PROBLEM REQUIREMENTS:
Set down a faithful copy of every record below, with no images.

GIVEN RECORDS:
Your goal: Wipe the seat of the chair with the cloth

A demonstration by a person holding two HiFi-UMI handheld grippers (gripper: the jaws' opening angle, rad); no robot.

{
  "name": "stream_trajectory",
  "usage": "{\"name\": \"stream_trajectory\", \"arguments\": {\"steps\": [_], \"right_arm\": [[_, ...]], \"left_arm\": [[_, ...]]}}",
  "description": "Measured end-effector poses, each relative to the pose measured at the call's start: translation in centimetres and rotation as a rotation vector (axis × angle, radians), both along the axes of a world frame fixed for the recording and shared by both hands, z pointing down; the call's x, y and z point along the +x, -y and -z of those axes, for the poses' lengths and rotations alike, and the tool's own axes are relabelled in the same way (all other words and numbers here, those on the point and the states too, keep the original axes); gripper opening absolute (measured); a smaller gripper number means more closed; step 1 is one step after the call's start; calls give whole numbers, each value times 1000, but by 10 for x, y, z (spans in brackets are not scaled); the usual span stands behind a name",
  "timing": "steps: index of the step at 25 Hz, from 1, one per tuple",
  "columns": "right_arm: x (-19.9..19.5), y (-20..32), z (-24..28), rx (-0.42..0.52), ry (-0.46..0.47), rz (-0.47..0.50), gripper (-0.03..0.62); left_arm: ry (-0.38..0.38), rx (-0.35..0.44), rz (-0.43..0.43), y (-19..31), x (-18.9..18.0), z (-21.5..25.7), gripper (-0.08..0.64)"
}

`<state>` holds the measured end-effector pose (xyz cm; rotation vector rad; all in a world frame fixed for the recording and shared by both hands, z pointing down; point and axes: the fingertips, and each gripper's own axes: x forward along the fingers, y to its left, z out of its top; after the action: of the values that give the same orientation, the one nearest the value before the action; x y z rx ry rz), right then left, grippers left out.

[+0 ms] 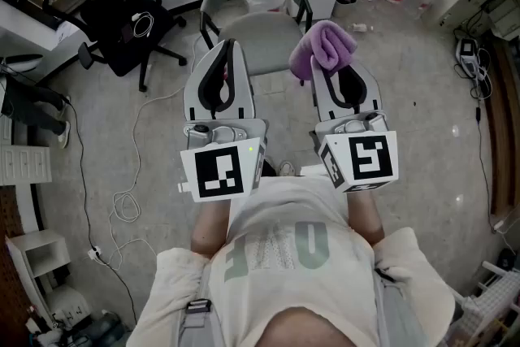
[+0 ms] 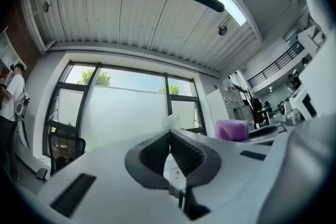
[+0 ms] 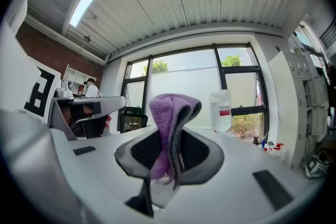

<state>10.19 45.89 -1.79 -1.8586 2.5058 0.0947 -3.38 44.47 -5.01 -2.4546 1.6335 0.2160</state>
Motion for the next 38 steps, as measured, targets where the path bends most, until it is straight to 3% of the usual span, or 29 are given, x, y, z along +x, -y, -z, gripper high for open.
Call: {"name": "stream_trajectory", "arguments": {"steps": [7,12,16,27,38], "right_arm": [[-2,5,-4,-4,-13,17,89],[4,8,-13,-38,-14,26,88],[5,8,-24,-75,24,8,89],[9,8,-39,-114,100,82,89],[14,51,-55,-129,95,64,89]], "left_arm": [[-9,-10,8,6,4,6,12],[27,-40,32,8,-5,-4,12],[23,-73,57,7,-20,-15,12],[32,-95,85,5,-27,-24,12],[15,-78,86,54,-33,-26,12]]}}
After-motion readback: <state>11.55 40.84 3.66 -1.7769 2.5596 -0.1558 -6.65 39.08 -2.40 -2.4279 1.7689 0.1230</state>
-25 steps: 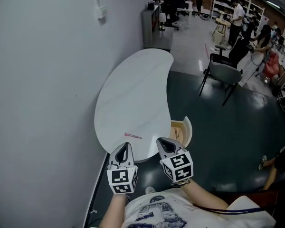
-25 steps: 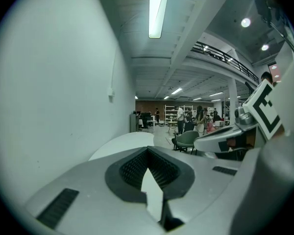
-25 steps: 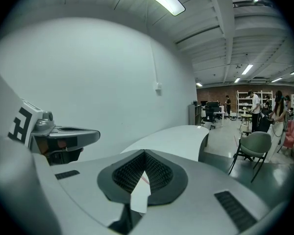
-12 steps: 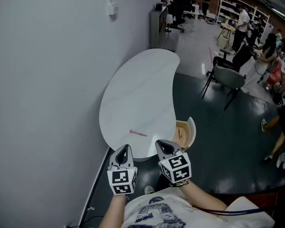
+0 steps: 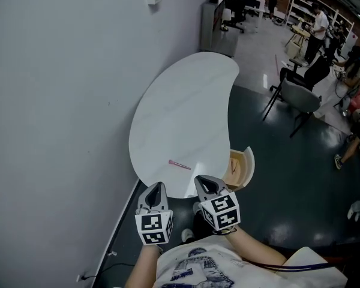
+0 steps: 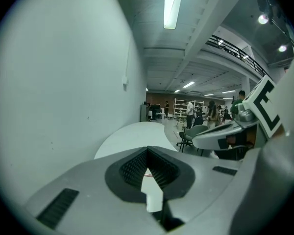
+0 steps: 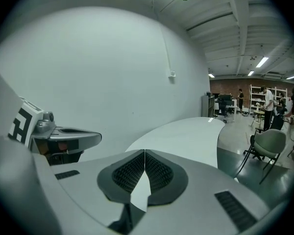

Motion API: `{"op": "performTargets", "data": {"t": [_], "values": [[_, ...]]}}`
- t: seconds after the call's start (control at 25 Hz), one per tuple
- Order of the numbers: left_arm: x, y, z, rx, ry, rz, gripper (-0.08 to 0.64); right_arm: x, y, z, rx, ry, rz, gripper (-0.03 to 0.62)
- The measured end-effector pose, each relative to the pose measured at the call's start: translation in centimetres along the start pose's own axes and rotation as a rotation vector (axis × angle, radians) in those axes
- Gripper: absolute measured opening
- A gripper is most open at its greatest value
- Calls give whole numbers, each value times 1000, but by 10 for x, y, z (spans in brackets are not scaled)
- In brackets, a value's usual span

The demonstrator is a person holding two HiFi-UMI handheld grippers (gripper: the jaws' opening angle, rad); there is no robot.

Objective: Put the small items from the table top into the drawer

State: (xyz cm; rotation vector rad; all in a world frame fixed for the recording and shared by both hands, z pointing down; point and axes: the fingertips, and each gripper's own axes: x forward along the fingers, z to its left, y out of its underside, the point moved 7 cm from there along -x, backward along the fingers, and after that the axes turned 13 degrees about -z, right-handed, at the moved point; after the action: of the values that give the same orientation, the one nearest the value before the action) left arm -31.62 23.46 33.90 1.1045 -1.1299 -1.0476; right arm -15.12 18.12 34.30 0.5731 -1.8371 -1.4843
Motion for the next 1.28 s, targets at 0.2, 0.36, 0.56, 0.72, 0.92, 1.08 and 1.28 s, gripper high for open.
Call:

WRITTEN RESPONSE:
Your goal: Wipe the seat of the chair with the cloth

A demonstration by a person holding two HiFi-UMI handheld grippers (gripper: the jaws' opening angle, rad); no robot.

{
  "name": "stream_trajectory",
  "usage": "{\"name\": \"stream_trajectory\", \"arguments\": {\"steps\": [_], \"right_arm\": [[_, ...]], \"left_arm\": [[_, ...]]}}",
  "description": "Measured end-effector poses, each relative to the pose measured at the call's start: translation in centimetres and rotation as a rotation vector (axis × angle, radians), both along the axes of a world frame fixed for the recording and shared by both hands, z pointing down; the call's x, y and z point along the +x, -y and -z of those axes, for the poses' lengths and rotations alike, and the tool's own axes are relabelled in the same way (all other words and numbers here, those on the point and the states too, keep the original axes); gripper opening absolute (measured); a smaller gripper number means more closed; step 1 is one step after the call's start; calls give whole numbers, each value times 1000, but by 10 for x, y, z (spans in brackets are not scaled); the usual span stands behind a name",
  "timing": "steps: index of the step at 25 Hz, from 1, one per tuple",
  "columns": "right_arm: x (-19.9..19.5), y (-20..32), z (-24..28), rx (-0.42..0.52), ry (-0.46..0.47), rz (-0.47..0.50), gripper (-0.03..0.62); left_arm: ry (-0.38..0.38), rx (-0.35..0.44), rz (-0.43..0.43), y (-19..31), x (-18.9..18.0), z (-21.5..25.7), gripper (-0.08..0.64)"
}

`<state>` holds the measured end-effector pose (xyz cm; rotation vector rad; all in a world frame fixed for the recording and shared by both hands, z pointing down; point and axes: the fingertips, and each gripper's own axes: x forward along the fingers, y to its left, z out of its top; after the action: of the values that give the same orientation, the one nearest the value before the action; x y z rx ry rz), right then left, grippers left out.

[+0 ms] 
[+0 ms] 
[+0 ms] 

<state>10.19 45.89 -1.79 -1.8586 2.5058 0.0947 -3.38 44.47 -5.01 -2.4546 1.6335 0.2160</state>
Motion for the next 38 steps, as measured, targets where the path bends most, until it is straight to 3% of the usual span, or 29 are given, x, y, z along +x, -y, -z, gripper high for open.
Call: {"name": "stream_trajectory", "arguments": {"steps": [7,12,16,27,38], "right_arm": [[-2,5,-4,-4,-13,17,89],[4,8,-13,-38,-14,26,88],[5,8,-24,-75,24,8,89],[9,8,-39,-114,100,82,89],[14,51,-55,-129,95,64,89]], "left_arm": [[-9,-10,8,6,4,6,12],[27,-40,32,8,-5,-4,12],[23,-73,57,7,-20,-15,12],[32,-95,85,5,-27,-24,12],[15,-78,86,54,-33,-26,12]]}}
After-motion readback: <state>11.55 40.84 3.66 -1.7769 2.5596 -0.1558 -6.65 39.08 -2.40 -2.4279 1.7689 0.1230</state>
-25 steps: 
-25 steps: 
-25 steps: 
-12 steps: 
+0 steps: 
+0 steps: 
+0 steps: 

Motion API: `{"op": "performTargets", "data": {"t": [_], "values": [[_, ...]]}}`
- t: seconds after the call's start (control at 25 Hz), one per tuple
- Order of the numbers: left_arm: x, y, z, rx, ry, rz, gripper (-0.08 to 0.64); right_arm: x, y, z, rx, ry, rz, gripper (-0.03 to 0.62)
- The measured end-effector pose, each relative to the pose measured at the call's start: translation in centimetres along the start pose's own axes and rotation as a rotation vector (axis × angle, radians) in those axes
- Gripper: absolute measured opening
- A gripper is most open at its greatest value
- Calls give whole numbers, each value times 1000, but by 10 for x, y, z (spans in brackets are not scaled)
- In brackets, a value's usual span

The demonstrator is a person holding two HiFi-UMI handheld grippers (gripper: the jaws' opening angle, rad); there is no robot.

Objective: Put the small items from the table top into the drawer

State: (xyz cm; rotation vector rad; all in a world frame fixed for the recording and shared by both hands, z pointing down; point and axes: the fingertips, and each gripper's own axes: x forward along the fingers, z to its left, y out of its underside, the point moved 7 cm from there along -x, backward along the fingers, and after that the axes turned 13 degrees about -z, right-handed, at the moved point; after the action: of the values that give the same orientation, the one nearest the value before the action) left arm -31.62 23.46 33.90 1.1045 -1.1299 -1.0476; right arm -15.12 18.12 34.30 0.5731 -1.8371 -1.4843
Motion for the next 1.28 s, targets at 0.2, 0.36, 0.56, 0.72, 0.92, 1.08 and 1.28 s, gripper high for open.
Call:

The submitted answer is complete.